__Work order__: Your job is to set down the listing again exactly as it stands.

__Dataset content__:
== Segment start ==

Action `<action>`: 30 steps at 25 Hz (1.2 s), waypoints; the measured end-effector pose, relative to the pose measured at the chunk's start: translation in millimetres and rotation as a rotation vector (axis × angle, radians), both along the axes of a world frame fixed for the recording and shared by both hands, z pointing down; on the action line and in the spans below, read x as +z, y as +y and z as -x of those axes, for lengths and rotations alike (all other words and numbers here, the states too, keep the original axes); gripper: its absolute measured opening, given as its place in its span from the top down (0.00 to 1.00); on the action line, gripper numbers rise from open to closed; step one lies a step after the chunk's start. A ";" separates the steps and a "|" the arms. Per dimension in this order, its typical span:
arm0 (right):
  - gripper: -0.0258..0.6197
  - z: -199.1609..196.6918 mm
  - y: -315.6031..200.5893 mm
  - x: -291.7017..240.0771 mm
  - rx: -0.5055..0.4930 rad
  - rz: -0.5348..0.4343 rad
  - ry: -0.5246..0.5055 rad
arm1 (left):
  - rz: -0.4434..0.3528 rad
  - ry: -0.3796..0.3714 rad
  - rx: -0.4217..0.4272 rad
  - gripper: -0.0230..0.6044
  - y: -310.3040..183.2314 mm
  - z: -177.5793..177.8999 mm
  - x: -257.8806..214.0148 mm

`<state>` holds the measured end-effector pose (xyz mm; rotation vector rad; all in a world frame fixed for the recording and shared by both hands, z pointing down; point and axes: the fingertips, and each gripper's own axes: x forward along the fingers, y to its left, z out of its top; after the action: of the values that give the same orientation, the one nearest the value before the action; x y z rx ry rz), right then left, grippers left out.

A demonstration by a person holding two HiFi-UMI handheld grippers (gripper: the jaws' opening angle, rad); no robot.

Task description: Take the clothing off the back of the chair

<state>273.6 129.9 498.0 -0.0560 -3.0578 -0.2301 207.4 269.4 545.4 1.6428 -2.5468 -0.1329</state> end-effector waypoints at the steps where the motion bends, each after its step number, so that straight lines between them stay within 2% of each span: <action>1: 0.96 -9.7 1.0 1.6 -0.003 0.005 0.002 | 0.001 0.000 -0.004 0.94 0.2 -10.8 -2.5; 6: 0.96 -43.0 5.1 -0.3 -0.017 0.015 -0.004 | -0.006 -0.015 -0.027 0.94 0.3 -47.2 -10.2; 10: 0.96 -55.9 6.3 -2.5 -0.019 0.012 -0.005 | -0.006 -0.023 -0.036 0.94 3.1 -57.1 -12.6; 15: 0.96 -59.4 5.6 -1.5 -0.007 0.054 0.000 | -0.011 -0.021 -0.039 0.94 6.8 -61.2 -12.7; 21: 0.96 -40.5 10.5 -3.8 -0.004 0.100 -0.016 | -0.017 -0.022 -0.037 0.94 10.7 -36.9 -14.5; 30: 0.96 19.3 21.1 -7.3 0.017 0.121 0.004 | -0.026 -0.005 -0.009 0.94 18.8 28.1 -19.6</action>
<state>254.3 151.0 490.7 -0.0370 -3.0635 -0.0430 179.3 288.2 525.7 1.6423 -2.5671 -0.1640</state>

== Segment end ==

__Completed exercise__:
Action `<action>`: 30 steps at 25 Hz (1.2 s), waypoints; the measured end-effector pose, relative to the pose measured at the chunk's start: translation in millimetres and rotation as a rotation vector (axis × angle, radians), both along the axes of a world frame fixed for the recording and shared by both hands, z pointing down; on the action line and in the spans below, read x as +z, y as +y and z as -x of those axes, for lengths and rotations alike (all other words and numbers here, the states too, keep the original axes); gripper: its absolute measured opening, given as its place in its span from the top down (0.00 to 1.00); on the action line, gripper numbers rise from open to closed; step one lies a step after the chunk's start. A ";" separates the steps and a "|" the arms. Per dimension in this order, its typical span:
arm0 (right):
  - gripper: -0.0258..0.6197
  - z: -199.1609..196.6918 mm
  - y: -315.6031..200.5893 mm
  - x: -291.7017..240.0771 mm
  - rx: -0.5055..0.4930 rad
  - rz: -0.5348..0.4343 rad
  - ry: -0.5246..0.5055 rad
arm1 (left):
  - rz: -0.4434..0.3528 rad
  - ry: -0.3796..0.3714 rad
  - rx: -0.4217..0.4272 rad
  - gripper: -0.0230..0.6044
  - y: -310.3040..183.2314 mm
  - z: -177.5793..177.8999 mm
  - x: -257.8806..214.0148 mm

`<state>` holds the measured end-effector pose (xyz mm; rotation vector rad; all in a world frame fixed for the recording and shared by both hands, z pointing down; point and axes: the fingertips, and each gripper's own axes: x forward along the fingers, y to its left, z out of its top; after the action: of the values that give the same orientation, the one nearest the value before the action; x y z rx ry rz), right then left, grippers left out.

A demonstration by a person holding two HiFi-UMI handheld grippers (gripper: the jaws' opening angle, rad); no robot.

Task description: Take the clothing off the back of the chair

<state>273.6 129.9 498.0 -0.0560 -3.0578 -0.2301 207.4 269.4 545.4 1.6428 -2.5468 -0.1329</state> end-effector waypoints at the steps where the motion bends, each after its step number, so that straight lines between them stay within 2% of each span: <action>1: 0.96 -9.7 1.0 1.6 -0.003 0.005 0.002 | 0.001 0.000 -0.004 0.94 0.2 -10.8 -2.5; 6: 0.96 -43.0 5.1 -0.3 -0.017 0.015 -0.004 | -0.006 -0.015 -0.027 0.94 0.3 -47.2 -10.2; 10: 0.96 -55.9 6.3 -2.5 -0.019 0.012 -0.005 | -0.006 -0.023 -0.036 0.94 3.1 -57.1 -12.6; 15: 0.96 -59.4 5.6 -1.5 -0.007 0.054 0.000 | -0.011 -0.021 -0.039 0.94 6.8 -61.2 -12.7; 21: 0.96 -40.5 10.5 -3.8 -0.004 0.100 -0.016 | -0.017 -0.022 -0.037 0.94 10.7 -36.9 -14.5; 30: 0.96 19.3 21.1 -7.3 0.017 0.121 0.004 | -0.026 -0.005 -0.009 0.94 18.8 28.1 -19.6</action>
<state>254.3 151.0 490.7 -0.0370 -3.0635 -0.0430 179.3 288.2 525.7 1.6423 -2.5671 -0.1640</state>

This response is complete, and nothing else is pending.